## Problem description
Within the material below, count every line with the string "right". Give no more than the number.
==== Exercise data
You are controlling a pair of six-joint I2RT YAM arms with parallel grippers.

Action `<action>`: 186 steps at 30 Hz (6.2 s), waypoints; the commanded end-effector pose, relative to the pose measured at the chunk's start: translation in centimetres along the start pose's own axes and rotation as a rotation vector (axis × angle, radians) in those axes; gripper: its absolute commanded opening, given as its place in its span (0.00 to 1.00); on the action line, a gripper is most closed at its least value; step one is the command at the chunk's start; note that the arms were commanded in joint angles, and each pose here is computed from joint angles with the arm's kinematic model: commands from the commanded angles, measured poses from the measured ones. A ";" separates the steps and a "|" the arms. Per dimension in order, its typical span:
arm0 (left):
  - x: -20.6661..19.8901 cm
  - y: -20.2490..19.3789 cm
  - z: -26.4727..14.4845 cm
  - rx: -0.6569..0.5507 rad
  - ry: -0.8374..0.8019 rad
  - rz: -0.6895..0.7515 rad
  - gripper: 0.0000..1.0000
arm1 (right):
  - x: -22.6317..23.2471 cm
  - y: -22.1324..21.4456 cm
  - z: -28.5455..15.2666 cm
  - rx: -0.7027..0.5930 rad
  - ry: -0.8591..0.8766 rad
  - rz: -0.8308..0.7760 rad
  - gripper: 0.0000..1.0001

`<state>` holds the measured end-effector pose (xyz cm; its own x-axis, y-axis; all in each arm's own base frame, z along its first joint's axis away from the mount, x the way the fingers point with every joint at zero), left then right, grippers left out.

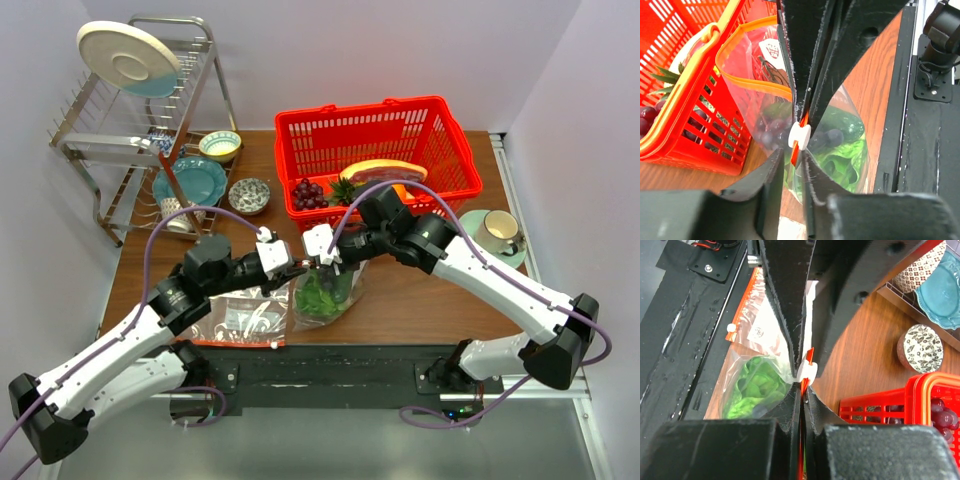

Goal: Place the food in the zip-top bag and seal the zipper
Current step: Zip the zipper food storage bag at the center of the board, then place the zipper food storage bag at the center of the board, then reset both arms

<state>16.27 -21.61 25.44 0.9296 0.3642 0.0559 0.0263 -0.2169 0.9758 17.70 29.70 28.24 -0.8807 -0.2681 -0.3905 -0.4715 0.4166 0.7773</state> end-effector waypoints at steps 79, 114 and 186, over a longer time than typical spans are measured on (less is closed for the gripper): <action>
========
## Solution for this exercise
2